Ce n’est certes pas par l’aménité des procédés que la Prusse s’est rendue maîtresse de l’Allemagne, mais bien en y entretenant artificiellement les haines internationales et en recourant à un système d’intimidation savamment et obstinément poursuivi. « Il faut rendre à la presse allemande le patriotisme obligatoire, disait M. de Bismarck dans une de ses dépêches de Francfort. Sur ce point comme sur beaucoup d’autres, il n’a été que trop servilement obéi.

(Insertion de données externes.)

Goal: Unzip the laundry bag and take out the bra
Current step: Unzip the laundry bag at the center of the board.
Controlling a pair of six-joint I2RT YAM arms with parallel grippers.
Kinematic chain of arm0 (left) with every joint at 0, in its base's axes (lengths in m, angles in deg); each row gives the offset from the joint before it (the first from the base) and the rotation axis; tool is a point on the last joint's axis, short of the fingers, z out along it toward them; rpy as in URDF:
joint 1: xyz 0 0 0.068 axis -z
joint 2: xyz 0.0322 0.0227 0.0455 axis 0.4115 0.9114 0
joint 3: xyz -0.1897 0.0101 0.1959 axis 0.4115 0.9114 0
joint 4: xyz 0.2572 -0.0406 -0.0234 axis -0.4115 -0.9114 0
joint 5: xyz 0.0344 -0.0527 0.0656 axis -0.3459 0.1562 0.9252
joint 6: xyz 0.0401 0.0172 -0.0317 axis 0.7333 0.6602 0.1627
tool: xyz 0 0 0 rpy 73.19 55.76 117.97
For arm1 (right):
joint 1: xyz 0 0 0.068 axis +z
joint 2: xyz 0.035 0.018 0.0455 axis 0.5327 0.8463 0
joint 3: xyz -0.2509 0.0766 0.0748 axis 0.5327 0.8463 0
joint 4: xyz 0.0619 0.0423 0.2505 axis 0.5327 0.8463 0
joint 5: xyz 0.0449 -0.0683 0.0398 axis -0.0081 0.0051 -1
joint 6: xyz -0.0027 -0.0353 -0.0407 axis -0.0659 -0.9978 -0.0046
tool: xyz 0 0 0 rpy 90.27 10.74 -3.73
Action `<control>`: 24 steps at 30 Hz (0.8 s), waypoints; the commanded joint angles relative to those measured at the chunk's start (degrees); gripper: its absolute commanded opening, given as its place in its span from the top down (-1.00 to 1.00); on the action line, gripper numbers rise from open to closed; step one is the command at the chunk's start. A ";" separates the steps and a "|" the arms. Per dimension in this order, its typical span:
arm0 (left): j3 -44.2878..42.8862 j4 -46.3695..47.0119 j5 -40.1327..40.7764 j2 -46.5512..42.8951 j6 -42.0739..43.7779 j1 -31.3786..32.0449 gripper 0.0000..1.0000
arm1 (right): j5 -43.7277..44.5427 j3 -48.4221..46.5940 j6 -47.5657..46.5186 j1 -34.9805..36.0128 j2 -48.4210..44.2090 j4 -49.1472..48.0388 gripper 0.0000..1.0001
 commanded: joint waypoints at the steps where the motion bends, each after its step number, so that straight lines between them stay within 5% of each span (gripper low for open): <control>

M. de Varenne bondissait dans son fauteuil en lisant ces diatribes ; il se débarrassait de ses plaids, prenait sa canne et courait, en traînant la jambe, chez M. de Manteuffel, pour se plaindre et réclamer une sévère répression. Le président du conseil était le premier à déplorer les violences de la Gazette de la Croix, qui ne le ménageait pas toujours. Il se rendait auprès du roi l’interprète ému des doléances du ministre français, et lorsque les outrages du journal dépassaient la mesure, il obtenait parfois l’autorisation de le saisir et même de le suspendre[1]. Mais

  1. Lettre du baron de Varenne au baron de Manteuffel, 30 juillet 1852 : « vous aurez lu les derniers numéros de la Gazette de la Croix, et aussi peut-être le numéro d’aujourd’hui. Je ne m’émeus pas d’articles de journaux, et je n’y attache que l’importance qu’ils méritent ; mais j’aurais lieu de m’étonner que le gouvernement du roi pût tolérer un tel désordre, et permettre que l’outrage fût ainsi impunément déversé sur le chef d’un état ami. J’ai à vous demander de vouloir bien intervenir pour que préalablement le numéro de la Gazette de la Croix soit arrêté à la poste, ainsi que la législation vous en donne le droit. » — Réponse du baron de Manteuffel : « A mon retour de la campagne, j’ai pris connaissance de quelques numéros de la Gazette de la Croix. A côté d’odieuses insinuations contre deux gouvernemens allemands, j’y ai trouvé des sorties contre le prince-président que je n’ai pu que désapprouver hautement. Aussi me suis-je concerté avec le ministre de l’intérieur pour mettre un terme à des procédés malveillans contre des gouvernemens amis et alliés. » — Le lendemain, la Gazette publiait en tête de ses colonnes une note signée du rédacteur en chef, ainsi conçue : « Le soussigné a reçu hier l’invitation de se présenter à la présidence de la police. M. de Hinkeldey lui a annoncé qu’il était chargé par un rescrit ministériel d’enjoindre à la rédaction de cesser ses attaques violentes et haineuses contre les gouvernemens étrangers, et particulièrement contre le président de la république française. M. de Hinkeldey a ajouté qu’au cas où la rédaction ne tiendrait pas compte de l’avertissement, on aurait recours à d’autres mesures. — Bothmer.